THE PROBLEM
A word-for-word copy is needed of the line containing "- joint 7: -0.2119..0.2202" and every line after it through the end of the records below, leaving out all pictures.

SUPPLIED RECORDS

++++++++++++++++++++

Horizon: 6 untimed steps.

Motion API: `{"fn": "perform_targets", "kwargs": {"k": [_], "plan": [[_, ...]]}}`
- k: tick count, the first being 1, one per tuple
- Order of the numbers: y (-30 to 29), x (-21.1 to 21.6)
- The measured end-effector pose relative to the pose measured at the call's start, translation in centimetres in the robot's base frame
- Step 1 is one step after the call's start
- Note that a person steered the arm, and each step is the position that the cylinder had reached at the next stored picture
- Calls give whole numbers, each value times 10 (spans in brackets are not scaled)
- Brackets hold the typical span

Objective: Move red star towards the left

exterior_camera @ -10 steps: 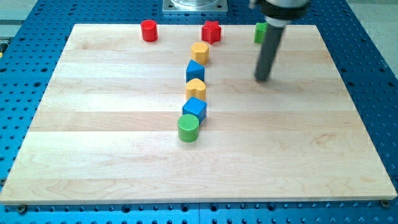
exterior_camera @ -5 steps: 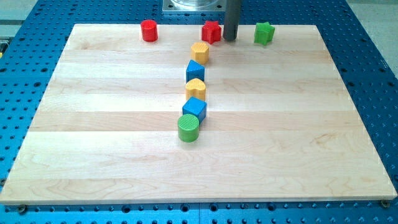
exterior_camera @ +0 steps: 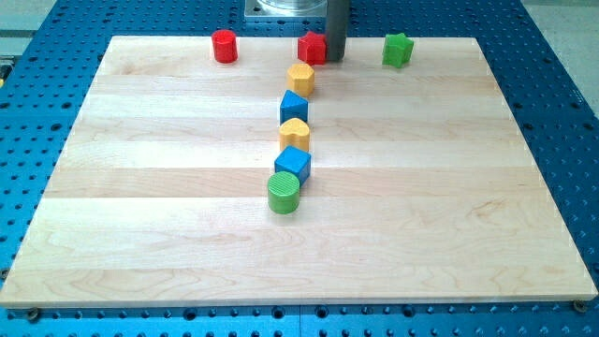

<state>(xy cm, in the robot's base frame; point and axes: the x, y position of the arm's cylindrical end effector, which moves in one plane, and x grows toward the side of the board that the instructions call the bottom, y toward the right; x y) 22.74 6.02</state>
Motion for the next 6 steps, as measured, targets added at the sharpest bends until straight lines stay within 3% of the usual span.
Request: {"fn": "perform_targets", "kwargs": {"k": [6], "plan": [[-7, -10]]}}
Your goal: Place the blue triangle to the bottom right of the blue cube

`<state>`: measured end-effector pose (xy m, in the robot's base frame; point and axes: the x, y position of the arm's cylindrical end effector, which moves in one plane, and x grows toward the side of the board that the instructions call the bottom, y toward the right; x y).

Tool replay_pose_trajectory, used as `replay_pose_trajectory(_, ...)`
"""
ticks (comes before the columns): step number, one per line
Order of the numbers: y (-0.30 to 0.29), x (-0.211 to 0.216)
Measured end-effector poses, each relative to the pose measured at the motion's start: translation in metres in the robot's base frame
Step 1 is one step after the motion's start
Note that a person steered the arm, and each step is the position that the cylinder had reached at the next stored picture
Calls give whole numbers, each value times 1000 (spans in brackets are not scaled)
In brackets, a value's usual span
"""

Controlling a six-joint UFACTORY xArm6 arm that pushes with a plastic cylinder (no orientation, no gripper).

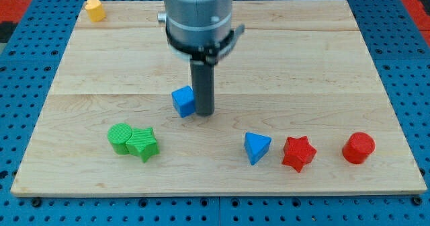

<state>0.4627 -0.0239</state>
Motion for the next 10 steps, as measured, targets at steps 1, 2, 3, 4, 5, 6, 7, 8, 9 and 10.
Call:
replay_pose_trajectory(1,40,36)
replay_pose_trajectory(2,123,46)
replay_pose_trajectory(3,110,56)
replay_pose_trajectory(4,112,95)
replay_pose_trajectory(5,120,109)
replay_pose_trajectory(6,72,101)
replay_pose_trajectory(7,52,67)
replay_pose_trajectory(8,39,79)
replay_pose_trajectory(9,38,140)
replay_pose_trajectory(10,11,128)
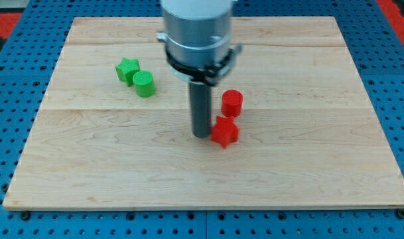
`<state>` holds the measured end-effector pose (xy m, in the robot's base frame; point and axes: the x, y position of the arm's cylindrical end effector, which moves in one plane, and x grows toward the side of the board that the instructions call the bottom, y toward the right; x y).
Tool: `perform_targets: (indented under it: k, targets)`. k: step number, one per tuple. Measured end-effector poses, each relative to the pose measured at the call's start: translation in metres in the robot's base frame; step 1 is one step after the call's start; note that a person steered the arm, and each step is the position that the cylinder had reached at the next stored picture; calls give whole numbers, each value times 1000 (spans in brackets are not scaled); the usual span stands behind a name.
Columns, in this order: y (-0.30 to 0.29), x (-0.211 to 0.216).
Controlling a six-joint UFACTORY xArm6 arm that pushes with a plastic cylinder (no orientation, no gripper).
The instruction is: Move the red star to the bottom right
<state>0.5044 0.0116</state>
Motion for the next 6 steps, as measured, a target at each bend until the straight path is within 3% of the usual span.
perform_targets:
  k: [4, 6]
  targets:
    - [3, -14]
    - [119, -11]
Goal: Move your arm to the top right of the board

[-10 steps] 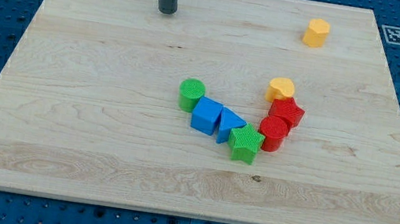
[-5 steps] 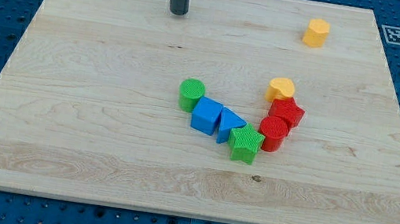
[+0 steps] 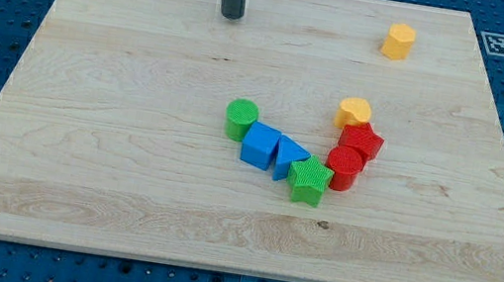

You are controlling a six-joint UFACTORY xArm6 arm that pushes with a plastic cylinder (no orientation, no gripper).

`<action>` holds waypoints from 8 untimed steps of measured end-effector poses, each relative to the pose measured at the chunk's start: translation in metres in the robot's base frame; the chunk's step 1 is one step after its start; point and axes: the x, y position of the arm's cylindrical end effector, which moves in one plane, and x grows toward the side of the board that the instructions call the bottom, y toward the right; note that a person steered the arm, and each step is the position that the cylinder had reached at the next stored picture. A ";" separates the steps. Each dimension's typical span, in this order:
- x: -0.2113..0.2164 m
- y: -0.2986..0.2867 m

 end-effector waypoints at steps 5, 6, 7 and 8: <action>-0.075 0.076; -0.076 0.123; -0.076 0.168; -0.076 0.193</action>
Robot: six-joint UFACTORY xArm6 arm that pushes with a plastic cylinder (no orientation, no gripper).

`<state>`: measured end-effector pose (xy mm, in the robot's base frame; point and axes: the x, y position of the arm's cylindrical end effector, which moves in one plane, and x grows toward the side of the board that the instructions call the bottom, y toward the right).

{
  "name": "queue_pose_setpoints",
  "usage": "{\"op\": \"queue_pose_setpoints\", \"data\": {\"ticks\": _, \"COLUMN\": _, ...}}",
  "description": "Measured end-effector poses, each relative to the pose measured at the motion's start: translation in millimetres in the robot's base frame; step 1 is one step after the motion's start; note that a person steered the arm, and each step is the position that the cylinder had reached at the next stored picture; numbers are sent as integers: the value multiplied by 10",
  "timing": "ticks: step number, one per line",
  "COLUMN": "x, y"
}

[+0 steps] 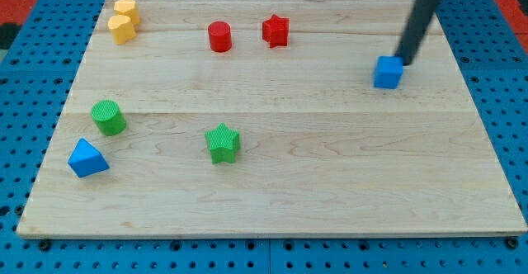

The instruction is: Slide the blue cube to the green star

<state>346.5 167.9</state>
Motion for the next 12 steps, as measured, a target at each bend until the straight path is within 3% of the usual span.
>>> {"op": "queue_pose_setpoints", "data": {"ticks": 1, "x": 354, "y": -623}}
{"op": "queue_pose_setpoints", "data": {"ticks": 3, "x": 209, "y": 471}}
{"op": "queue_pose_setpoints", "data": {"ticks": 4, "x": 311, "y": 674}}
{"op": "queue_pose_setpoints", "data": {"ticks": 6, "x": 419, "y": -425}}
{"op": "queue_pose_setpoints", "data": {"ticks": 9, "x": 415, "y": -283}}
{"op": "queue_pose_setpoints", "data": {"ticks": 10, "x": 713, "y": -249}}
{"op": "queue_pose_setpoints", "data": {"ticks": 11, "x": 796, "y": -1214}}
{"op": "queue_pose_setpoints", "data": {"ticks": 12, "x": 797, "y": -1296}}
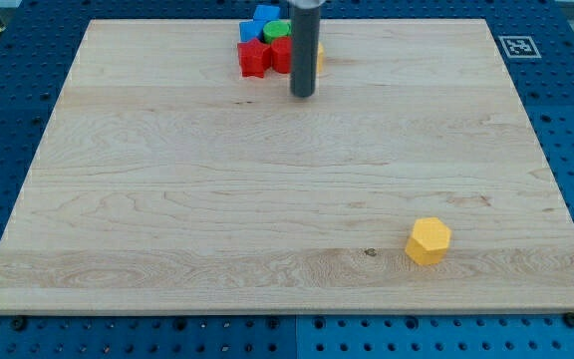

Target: Push the yellow hexagon upwards

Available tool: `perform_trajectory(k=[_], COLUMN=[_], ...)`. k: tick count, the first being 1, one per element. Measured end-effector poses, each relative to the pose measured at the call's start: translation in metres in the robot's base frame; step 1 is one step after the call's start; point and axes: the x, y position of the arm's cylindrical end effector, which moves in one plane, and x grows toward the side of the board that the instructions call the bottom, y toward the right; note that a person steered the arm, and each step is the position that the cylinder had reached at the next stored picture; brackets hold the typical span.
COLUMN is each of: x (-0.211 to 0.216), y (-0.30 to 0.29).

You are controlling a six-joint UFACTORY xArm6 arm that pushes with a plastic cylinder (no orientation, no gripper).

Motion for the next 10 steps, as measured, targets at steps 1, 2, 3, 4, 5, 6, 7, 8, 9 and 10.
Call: perform_trajectory(k=[1, 2, 3, 4, 5, 6, 7, 8, 9, 10], x=[0.076, 0.174, 0.254, 0.256, 0.256, 0.255, 0.234, 0.211, 0.193, 0.174], y=[-0.028, -0.022, 0.016, 0.046, 0.12, 0.14, 0.139, 0.133, 0.129, 0.129])
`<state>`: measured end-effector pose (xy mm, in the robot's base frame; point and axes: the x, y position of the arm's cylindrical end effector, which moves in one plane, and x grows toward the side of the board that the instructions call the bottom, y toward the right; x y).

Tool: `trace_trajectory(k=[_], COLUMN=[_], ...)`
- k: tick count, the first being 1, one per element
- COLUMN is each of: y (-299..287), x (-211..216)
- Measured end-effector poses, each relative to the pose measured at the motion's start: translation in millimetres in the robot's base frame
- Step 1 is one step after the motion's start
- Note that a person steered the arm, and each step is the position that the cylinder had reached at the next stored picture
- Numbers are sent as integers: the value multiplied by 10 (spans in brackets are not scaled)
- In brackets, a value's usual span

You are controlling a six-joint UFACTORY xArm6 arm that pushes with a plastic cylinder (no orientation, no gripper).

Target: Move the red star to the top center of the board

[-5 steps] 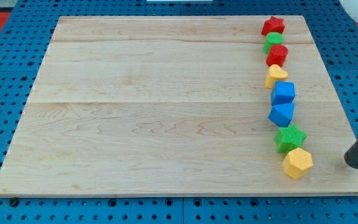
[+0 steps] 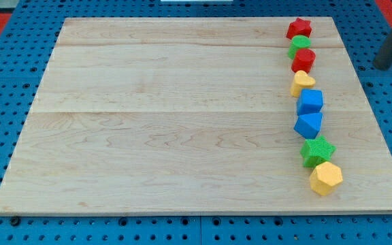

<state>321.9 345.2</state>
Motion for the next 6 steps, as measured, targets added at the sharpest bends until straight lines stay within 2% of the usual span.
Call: trace_trajectory(k=[1, 2, 3, 4, 5, 6], y=[-196, -451, -450, -1415, -2672, -2467], x=[-149, -466, -809, -800, -814, -923])
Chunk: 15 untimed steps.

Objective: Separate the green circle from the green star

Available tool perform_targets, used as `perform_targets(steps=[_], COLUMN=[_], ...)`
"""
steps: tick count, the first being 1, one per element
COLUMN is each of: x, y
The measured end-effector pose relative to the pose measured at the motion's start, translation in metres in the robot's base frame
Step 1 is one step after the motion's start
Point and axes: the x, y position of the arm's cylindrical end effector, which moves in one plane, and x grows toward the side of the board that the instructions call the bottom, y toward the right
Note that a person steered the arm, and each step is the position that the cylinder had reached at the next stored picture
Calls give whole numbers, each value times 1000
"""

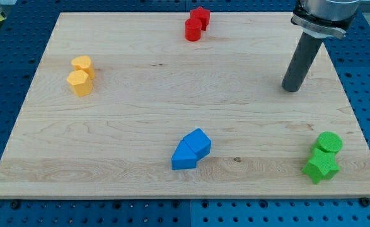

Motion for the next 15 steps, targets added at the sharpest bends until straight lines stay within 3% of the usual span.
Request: perform_targets(steps=[13,14,15], x=[-15,-17,14], y=[-21,-2,47])
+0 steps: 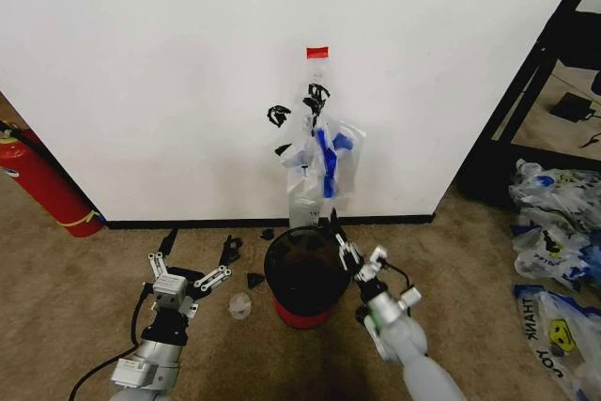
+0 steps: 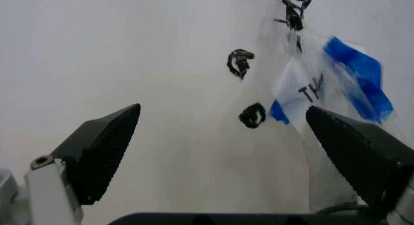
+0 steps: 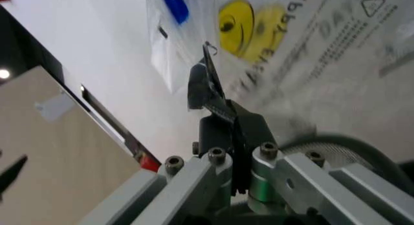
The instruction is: Pick up the garbage bag from the wall and place it over the trash bin.
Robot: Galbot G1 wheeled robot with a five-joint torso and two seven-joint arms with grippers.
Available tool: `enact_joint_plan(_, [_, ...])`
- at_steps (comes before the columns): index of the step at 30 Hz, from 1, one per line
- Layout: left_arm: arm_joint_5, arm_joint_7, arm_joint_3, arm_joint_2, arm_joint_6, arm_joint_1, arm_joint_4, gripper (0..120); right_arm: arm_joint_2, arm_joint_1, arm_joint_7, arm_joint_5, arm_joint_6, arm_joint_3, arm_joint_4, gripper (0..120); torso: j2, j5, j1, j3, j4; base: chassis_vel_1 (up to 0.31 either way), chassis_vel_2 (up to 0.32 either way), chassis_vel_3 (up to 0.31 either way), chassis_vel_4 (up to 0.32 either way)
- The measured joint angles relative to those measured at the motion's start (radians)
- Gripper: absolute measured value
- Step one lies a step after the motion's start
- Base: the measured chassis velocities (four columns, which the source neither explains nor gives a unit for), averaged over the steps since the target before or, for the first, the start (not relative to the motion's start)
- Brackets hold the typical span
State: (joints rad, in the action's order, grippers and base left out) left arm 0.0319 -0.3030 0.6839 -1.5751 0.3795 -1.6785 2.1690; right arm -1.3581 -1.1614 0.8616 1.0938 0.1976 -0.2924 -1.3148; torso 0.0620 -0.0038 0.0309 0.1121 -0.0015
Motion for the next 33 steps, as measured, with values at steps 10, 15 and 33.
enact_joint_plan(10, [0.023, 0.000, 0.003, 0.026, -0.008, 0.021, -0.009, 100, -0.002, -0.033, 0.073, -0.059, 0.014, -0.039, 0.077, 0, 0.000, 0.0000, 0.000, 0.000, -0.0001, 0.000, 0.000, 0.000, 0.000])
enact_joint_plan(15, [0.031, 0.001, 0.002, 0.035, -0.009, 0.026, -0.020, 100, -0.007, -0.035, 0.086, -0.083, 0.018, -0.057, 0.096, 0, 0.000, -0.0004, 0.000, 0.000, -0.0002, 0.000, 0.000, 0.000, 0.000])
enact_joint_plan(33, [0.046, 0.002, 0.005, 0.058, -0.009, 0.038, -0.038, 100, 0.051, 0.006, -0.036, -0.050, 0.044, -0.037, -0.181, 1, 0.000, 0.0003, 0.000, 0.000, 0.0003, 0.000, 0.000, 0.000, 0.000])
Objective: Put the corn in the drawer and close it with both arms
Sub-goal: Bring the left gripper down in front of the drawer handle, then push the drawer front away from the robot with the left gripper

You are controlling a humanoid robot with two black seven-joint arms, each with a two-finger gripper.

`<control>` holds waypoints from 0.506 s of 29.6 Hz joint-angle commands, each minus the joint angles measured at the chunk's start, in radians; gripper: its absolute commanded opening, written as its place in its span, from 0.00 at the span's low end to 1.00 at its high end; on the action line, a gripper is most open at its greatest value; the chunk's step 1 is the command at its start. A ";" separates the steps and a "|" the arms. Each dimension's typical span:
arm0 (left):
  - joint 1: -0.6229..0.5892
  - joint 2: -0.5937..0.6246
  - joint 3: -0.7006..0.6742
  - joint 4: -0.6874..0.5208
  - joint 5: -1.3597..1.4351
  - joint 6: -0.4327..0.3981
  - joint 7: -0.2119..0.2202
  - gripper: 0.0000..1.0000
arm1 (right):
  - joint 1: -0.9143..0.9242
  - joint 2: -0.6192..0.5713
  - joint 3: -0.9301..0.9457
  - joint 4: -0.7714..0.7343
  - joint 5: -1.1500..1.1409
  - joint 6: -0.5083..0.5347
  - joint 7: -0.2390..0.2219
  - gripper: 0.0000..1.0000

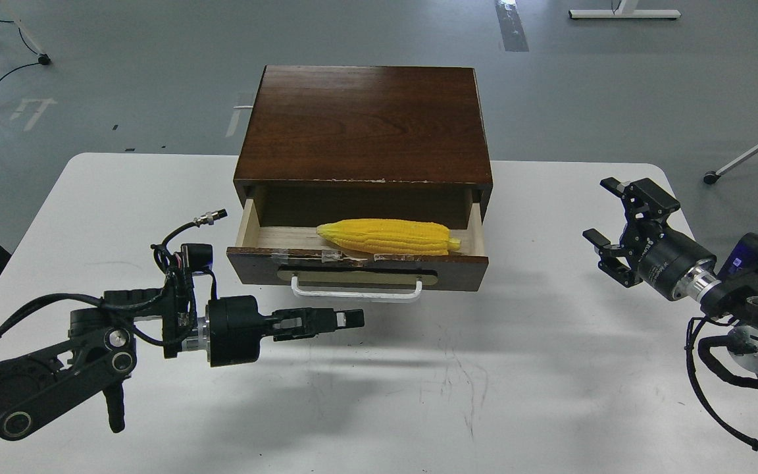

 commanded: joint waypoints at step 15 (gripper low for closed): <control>-0.053 -0.007 -0.009 0.061 0.000 -0.003 0.000 0.00 | -0.012 0.000 0.000 0.005 -0.001 0.000 0.000 0.99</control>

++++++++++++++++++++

ANSWER TO THIS TASK
  - joint 7: -0.2119..0.2202
  - gripper: 0.0000..1.0000
arm1 (right):
  - joint 1: -0.9143..0.9242
  - joint 2: -0.6192..0.5713
  - joint 3: -0.9301..0.9457
  - joint 4: -0.7714..0.7343
  - joint 5: -1.1500..1.1409
  - joint 6: -0.5083..0.5347
  - joint 7: -0.2390..0.2219
  - gripper: 0.0000..1.0000


 commanded: joint waypoints at step 15 (gripper low for closed): <control>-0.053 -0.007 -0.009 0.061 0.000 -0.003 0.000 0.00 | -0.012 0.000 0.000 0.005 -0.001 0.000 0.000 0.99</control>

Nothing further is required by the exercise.